Des éloges exagérés
"J'ai tout de même un peu peur que vos éloges soient très exagérés. Mais je les accepte avec gratitude ; j'ai tellement besoin d'être rassurée, que l'on me dise que mes mots ne vont pas s'évaporer mais s'accumuler derrière moi en masses compactes -- quelle horreur s'ils n'étaient que de l'eau boueuse."
Qu'est-ce qui transpire, derrière cette façon d'accepter les compliments ? Pour Virginia, évidemment, on ne saura pas. Je soupçonne une sorte de syndrôme de l'imposteur. Elle avait des détracteurs, évidemment. Néanmoins, si elle est une autrice reconnue encore aujourd'hui, c'est que ses productions étaient d'une qualité remarquable.
Le travail d'écriture, quand on a l'ambition qu'elle a (ou l'ambition que j'ai), est difficile, et ingrat. Ecrire n'est même pas reconnu comme un travail sérieux, mais plutôt comme un hobby. D'aucuns prétendent que, puisque tout le monde apprend l'écriture, alors tout le monde peut devenir écrivain (à ce sujet, revoir le film Ratatouille, dont le propos est similaire, et en plus ça fait pas de mal).
Vrai, ou faux ?
Dans ce contexte, recevoir des marques de reconnaissance, des compliments et des encouragements, ce n'est pas du luxe. Ces retours sont précieux pour rester serein sur le choix que l'on fait de consacrer un temps fou, un temps bête, un temps qui reste compté, à former des récits, à pétrir des concepts et ciseler des mots.
Si je suis ici, si je m'autorise à donner libre cours à mes projets d'écriture, malgré l'adversité des dernières années, c'est bien parce que j'ai reçu de tels éloges. Ce que je posais sur le papier avait de la valeur pour les rares personnes qui ont pris le temps de me lire.
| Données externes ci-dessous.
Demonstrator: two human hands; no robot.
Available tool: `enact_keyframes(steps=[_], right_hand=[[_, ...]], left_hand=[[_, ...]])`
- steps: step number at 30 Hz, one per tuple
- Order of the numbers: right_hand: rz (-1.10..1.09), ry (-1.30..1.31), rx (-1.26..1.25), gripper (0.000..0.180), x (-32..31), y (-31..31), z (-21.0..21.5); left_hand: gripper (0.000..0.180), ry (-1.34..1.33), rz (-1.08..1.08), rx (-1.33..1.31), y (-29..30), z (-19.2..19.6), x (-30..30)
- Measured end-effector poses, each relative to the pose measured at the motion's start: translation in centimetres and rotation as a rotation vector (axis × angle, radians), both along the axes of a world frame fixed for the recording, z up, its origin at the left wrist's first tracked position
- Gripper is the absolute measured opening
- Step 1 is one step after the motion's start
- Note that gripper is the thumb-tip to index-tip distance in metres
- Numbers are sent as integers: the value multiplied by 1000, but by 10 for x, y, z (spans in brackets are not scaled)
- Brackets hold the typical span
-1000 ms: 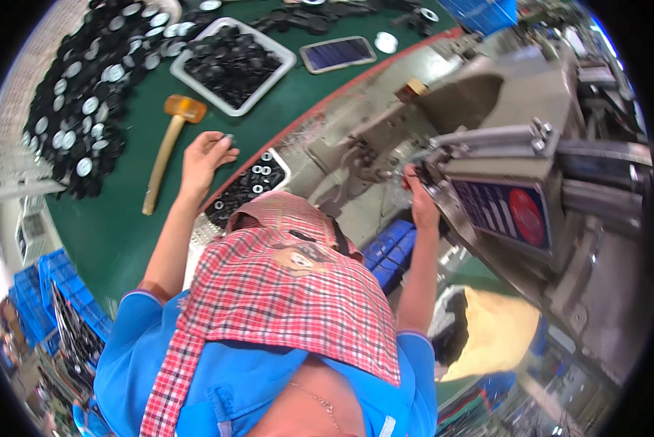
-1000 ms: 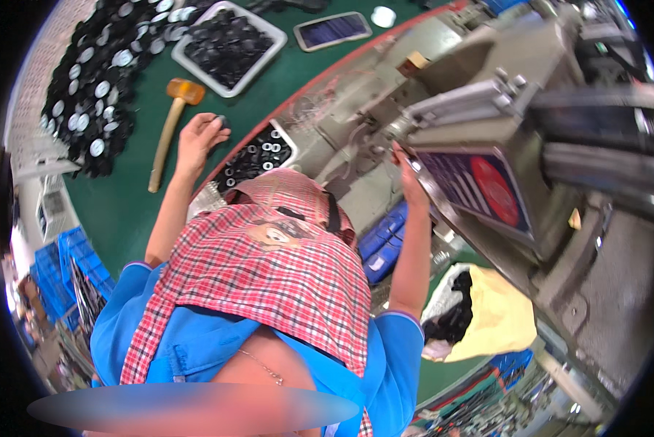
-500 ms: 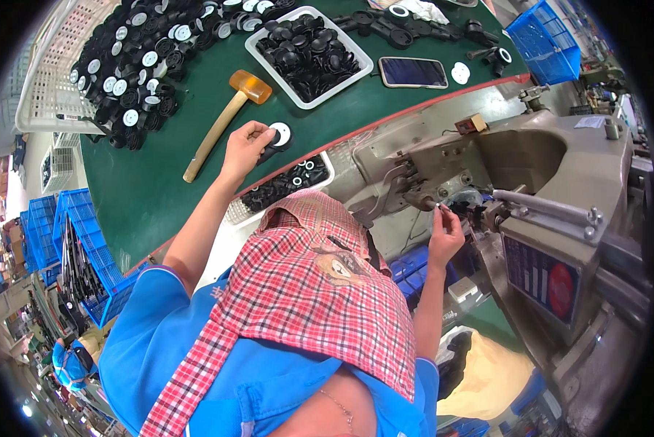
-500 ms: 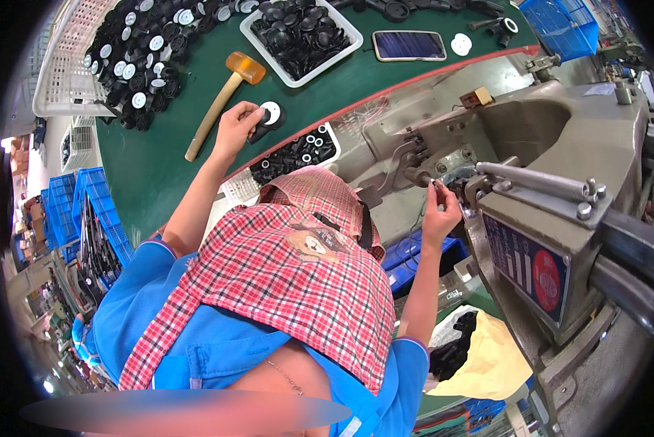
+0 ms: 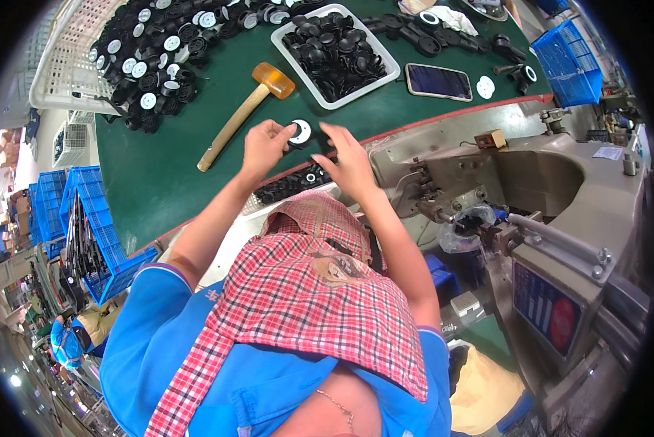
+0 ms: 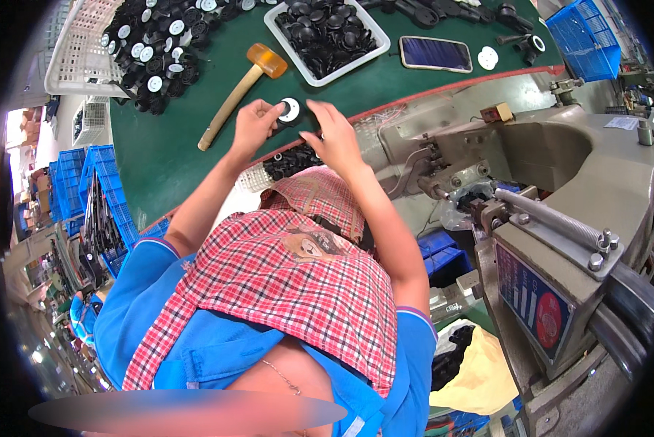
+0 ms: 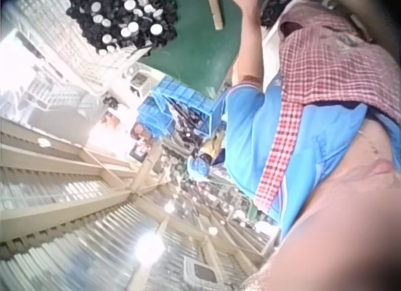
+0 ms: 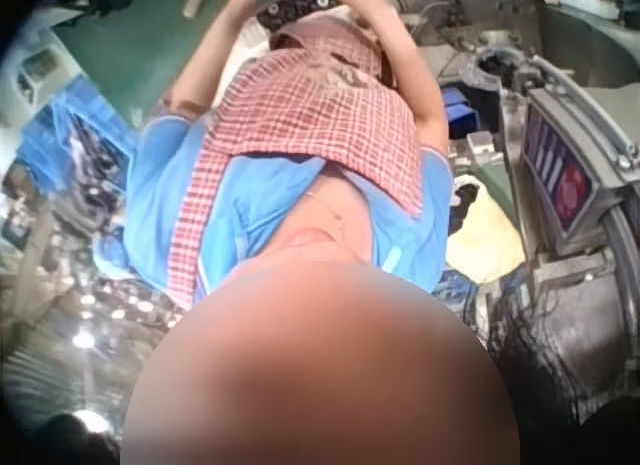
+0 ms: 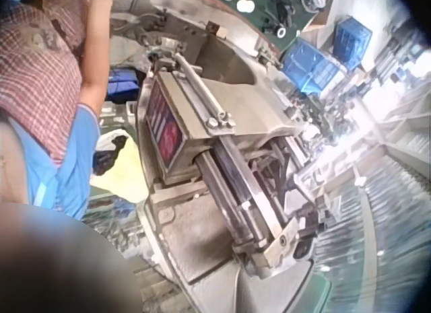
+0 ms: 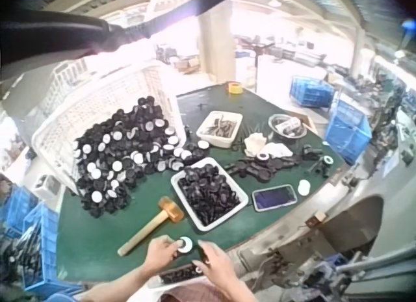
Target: The person repeatedly picks up a black rubber component and a white circular insert, places them into a press machine, and uses a rubber mallet to secure the insert. The finished assemblies are placed into a white tray on the table.
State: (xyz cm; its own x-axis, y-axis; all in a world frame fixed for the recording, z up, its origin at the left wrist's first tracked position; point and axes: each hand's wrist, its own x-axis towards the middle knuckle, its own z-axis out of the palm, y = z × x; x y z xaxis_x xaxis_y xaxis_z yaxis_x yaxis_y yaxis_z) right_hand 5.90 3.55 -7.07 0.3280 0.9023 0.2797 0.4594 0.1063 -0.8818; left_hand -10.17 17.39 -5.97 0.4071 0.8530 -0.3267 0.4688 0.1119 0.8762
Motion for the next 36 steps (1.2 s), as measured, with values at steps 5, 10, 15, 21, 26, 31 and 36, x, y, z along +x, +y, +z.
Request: enact_keyframes(steps=[5,10,15,21,26,31,36], right_hand=[[10,-151,-165,67,-9,44,-16],[-77,-142,-109,58,-18,47,-25],[-116,-182,-101,59,-20,49,-28],[-110,-163,-116,61,-21,52,-26],[-111,-174,-122,62,-19,52,-25],[-88,-136,-124,61,-23,50,-23],[-98,-98,-196,61,-21,49,-27]], left_hand=[[34,71,72,130,-15,3,7],[37,111,105,203,-18,-4,13],[40,218,23,400,-16,-6,15],[50,458,-326,304,18,10,11],[45,544,-356,416,42,21,2],[37,599,-197,975,78,-26,-36],[32,326,-240,536,60,35,-54]])
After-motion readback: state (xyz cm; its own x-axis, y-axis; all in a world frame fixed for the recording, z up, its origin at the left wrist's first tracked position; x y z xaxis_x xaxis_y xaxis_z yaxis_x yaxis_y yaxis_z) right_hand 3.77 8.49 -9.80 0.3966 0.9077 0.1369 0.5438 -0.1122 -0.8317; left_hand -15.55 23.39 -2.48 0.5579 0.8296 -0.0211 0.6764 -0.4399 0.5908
Si j'ai ainsi gagné plus de confiance dans ce talent auquel je travaille de très longue date, je manque malgré tout de ressources physiques, méthodologiques et temporelles pour concrétiser les mastodontes que mon esprit élabore sans cesse.
Revenons un instant à Virginia, qui écrit plus loin :
" Voilà qu'à présent, écrire m'enchante mais seulement parce que j'aime écrire & que, sincèrement, je me fiche totalement de ce qu'on peut en dire."
Que voilà un bien étrange revirement, par rapport à ce qui est dit précédemment. Comment à la fois avoir besoin de commentaires et s'en ficher ?
N'est-ce pas normal d'avoir besoin d'être confortée pour avancer, et à un autre moment de devoir se détacher du moindre jugement, y compris le sien, pour continuer d'avancer ?
Quand on met ses tripes et son sang dans ce qu'on produit, quand écrire est un acte à la fois libérateur et contraignant, n'est-ce pas normal d'osciller entre ce genre d'extrêmes ?
J'aime écrire, mais j'ai mal quand j'écris.
J'aime écrire, mais j'ai peur d'être déçue par la médiocrité de mes réalisations.
J'ai un tas de phrases qui émergent dans le silence, qui se forment spontanément dans mon esprit, qui s'effacent dès que j'ai la plume en main.
Et nous verrons combien Virginia nous ressemble.